About this task :: Write out, please, each line from the one containing "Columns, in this" to the final line of the data, both included, exactly and without pictures.

Collected material ::
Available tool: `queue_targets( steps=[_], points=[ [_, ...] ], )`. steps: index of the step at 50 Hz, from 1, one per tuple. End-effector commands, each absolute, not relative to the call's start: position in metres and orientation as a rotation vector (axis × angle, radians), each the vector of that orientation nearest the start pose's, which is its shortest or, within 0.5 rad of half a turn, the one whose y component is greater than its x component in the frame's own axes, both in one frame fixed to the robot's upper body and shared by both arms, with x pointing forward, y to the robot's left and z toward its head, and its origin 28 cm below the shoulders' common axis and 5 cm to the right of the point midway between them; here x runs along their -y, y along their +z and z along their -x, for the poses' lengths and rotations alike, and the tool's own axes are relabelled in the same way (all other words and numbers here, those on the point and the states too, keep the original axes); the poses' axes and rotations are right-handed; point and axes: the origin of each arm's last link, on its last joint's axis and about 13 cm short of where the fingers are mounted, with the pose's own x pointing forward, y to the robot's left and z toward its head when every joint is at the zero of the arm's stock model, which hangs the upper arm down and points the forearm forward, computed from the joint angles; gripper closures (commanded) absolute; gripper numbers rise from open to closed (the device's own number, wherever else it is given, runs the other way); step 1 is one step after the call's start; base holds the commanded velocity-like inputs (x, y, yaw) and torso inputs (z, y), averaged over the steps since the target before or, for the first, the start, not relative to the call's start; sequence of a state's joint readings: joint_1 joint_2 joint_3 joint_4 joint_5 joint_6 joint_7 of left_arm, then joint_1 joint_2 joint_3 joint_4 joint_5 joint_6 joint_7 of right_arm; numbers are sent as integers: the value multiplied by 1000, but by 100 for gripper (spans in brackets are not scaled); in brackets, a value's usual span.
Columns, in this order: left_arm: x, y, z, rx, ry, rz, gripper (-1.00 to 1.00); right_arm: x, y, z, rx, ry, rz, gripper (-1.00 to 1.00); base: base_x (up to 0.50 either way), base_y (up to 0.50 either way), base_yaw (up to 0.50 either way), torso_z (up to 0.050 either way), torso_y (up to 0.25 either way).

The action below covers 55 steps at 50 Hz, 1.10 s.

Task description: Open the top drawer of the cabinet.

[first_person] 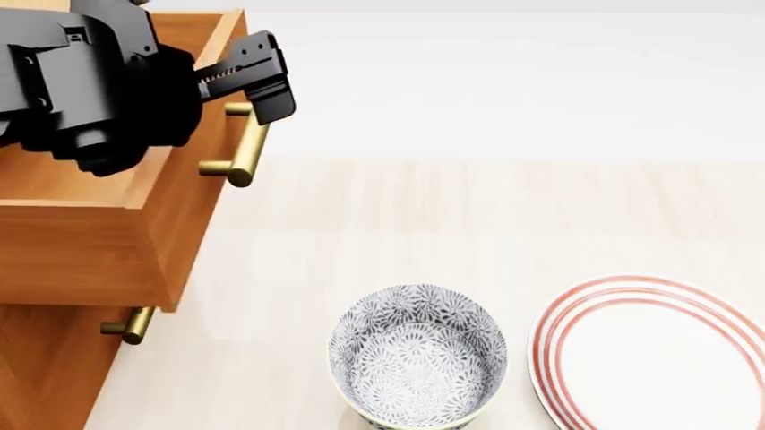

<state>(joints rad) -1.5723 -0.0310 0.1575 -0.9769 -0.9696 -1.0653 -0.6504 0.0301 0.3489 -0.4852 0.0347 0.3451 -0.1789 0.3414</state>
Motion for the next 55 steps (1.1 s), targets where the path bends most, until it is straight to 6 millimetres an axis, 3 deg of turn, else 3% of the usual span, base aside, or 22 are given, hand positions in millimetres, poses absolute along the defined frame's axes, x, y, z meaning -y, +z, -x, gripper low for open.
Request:
queue_targets(
  steps=[1,27,55],
  points=[
    [-135,321,-387,-592,-166,383,-100,90,8,-198,24,99,-33,-100,0,0,0,0,0],
    [-110,324,-385,-577,-260,379,-100,92,7,-199,22,103,-38,-100,0,0,0,0,0],
    [-78,331,-370,-563,-390,367,-100,92,4,-197,14,118,-35,-100,0,0,0,0,1]
  ],
)
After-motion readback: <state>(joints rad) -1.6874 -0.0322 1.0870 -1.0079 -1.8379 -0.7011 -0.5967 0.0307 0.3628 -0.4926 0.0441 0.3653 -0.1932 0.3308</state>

Solution to this problem ::
Columns, in this order: left_arm: x, y, z, rx, ry, rz, gripper (-1.00 to 1.00); right_arm: x, y, z, rx, ry, rz, gripper (-1.00 to 1.00); base: base_x (up to 0.50 either way), base_y (up to 0.50 either way), base_yaw (up to 0.50 either way), torso_z (up to 0.050 either way), torso_y (up to 0.25 either way).

The action below covers 55 steps at 50 Hz, 1.10 s.

Task description: Open the top drawer of the cabinet.

[first_person] 

<state>(joints rad) -1.5723 -0.0310 0.1575 -0.9769 -0.9696 -1.0653 -0.6504 0.0301 0.3489 -0.4852 0.0347 0.3451 -0.1789 0.3414</state>
Motion for the next 55 steps (1.1 s), targets where the path bends most, until it is straight to 6 millimetres an axis, 3 deg of turn, else 3% of the usual span, base aside, or 22 are given, hand positions in millimetres, poses absolute along the defined frame's axes, x, y, z meaning -y, +z, -x, gripper low for open.
Request:
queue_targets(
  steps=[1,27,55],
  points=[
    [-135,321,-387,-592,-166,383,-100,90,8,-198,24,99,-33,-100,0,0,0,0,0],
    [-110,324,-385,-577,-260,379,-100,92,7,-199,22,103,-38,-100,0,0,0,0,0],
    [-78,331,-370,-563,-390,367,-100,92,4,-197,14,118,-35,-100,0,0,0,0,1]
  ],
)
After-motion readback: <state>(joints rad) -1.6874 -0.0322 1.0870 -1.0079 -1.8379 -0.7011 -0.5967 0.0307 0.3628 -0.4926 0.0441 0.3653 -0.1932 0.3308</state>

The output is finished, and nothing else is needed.